» The task
Working through the lines below, return each one that holds "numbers".

» Data block
++++++++++++++++++++

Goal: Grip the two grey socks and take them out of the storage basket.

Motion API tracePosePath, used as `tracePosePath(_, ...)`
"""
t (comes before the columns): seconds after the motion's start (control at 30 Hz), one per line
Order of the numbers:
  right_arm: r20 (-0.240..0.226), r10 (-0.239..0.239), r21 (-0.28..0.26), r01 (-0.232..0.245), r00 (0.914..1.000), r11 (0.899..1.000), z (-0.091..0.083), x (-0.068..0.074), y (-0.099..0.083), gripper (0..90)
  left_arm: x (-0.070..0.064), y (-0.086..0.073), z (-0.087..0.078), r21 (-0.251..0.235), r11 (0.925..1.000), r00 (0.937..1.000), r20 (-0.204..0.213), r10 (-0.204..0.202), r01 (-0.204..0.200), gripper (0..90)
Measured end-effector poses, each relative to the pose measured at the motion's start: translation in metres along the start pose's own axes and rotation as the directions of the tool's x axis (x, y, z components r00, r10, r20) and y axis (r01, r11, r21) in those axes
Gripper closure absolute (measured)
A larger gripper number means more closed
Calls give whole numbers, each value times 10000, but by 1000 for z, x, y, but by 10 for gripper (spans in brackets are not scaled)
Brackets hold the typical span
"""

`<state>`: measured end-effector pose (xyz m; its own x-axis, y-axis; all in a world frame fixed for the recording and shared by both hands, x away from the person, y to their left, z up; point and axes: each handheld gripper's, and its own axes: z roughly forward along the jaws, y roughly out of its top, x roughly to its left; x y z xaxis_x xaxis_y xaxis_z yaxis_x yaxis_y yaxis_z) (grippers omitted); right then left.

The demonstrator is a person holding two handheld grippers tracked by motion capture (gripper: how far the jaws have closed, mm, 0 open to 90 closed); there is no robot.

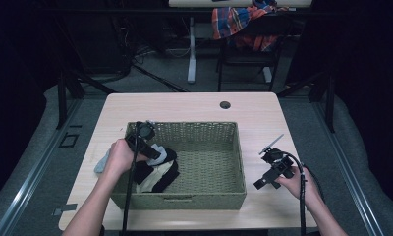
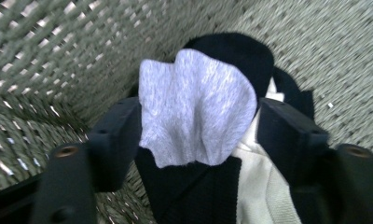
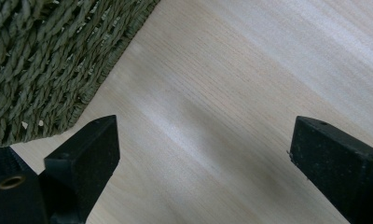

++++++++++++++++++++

» Reply
Order of the numbers:
Calls give whole numbers, each value times 10000, but by 1000 for z, x, y, but by 10 for gripper (spans in brackets are not scaled)

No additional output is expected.